Working Papers and Work in Progress:

“Uncertain Experiments: Keynes and Dewey on Democracy and Uncertainty”
Abstract: This paper proposes that John Maynard Keynes’s reflections on the experimental character of democracy offer underexplored intellectual resources for those interested in the ambivalent role of uncertainty in his economic and political thought, but also for contemporary debates about the status of democracy and its ability to respond effectively to the growing uncertainties of our own time, especially in the context of climate politics. To tease out these themes, I place Keynes in conversation with a much better-known account of the experimental character of democracy as a system of institutionalized uncertainty, namely John Dewey, whose pragmatist conception of democratic experimentation parallels Keynes’s in a number of surprising ways. One possible upshot of this pairing is a re-invigorated and mutually complementary debate about the relation between democracy and political economy around the themes of uncertainty and experimentation.

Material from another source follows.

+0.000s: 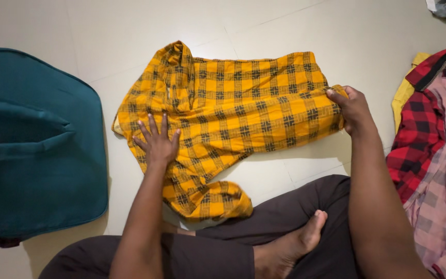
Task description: The person lays a yellow plaid shirt flat on the floor and folds the sides and sleeves inward to create a rectangular shape.
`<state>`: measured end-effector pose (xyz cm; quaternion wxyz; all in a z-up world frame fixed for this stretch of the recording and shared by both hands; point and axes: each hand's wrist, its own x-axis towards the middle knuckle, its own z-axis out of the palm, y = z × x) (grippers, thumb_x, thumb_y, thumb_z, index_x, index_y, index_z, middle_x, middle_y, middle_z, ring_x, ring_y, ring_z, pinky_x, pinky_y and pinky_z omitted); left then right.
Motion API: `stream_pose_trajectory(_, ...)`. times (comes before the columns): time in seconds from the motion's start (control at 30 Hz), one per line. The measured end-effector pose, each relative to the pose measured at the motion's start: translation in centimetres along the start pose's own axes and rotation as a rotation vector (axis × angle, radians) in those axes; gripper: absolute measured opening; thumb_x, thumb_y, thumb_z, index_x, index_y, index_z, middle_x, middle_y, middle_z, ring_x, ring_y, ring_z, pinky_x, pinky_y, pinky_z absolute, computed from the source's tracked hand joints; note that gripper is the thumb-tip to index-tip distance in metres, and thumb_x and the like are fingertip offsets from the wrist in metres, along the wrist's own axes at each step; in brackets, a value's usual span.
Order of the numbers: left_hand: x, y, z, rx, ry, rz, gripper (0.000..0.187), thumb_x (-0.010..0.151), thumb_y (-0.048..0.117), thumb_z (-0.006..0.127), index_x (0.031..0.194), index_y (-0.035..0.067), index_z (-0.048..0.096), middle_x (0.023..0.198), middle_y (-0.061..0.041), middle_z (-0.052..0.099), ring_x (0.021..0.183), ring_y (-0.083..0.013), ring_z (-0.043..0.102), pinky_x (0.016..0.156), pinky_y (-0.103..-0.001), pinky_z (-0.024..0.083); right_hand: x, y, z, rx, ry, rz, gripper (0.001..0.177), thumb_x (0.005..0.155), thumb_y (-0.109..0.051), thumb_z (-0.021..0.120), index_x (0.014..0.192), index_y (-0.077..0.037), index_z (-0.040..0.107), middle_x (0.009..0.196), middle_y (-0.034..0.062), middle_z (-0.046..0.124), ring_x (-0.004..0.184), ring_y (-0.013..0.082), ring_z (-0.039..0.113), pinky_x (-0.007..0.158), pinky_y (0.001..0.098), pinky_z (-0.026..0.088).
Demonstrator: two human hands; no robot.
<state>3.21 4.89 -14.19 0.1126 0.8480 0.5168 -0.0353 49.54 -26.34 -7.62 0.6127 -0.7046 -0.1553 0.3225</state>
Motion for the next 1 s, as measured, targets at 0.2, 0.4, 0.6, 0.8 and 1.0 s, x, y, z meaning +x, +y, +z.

“Beyond Repair: Democratic Time and Experimental Futures”
Abstract: Contemporary democratic theory has responded to ecological crises, historical injustice, and institutional breakdown by shifting from promissory accounts of progress toward reparative and care-based conceptions of democracy. While this turn is normatively compelling and necessary, on its own it risks consolidating a defensive temporal settlement, one oriented toward damage control rather than collective world-making. This article argues that democracy requires an additional temporal grammar of experimental futurity. Experimentalism names neither a return to teleological progress nor a technocratic faith in innovation, but a set of political practices through which democratic societies can act under conditions of radical uncertainty. Read in this way, democratic experimentation supplies a non-teleological, non-guaranteed account of progress compatible with recent critical reconstructions, while restoring an affirmative horizon to democratic agency without reviving discredited fantasies of mastery.


Keynes, Indian Money, and B.R. Ambedkar

Another part of the project relates Keynes’s discussion of Indian money to B.R. Ambedkar’s seminal critique of Keynes.

“The Problem of the Rupee,” The Cambridge Companion to Ambedkar, ed. Anupama Rao and Shailaja Paik (Cambridge University Press, forthcoming).

In Ambedkar’s treatise on rupee, a clear-eyed vision,” The Indian Express (December 10, 2023).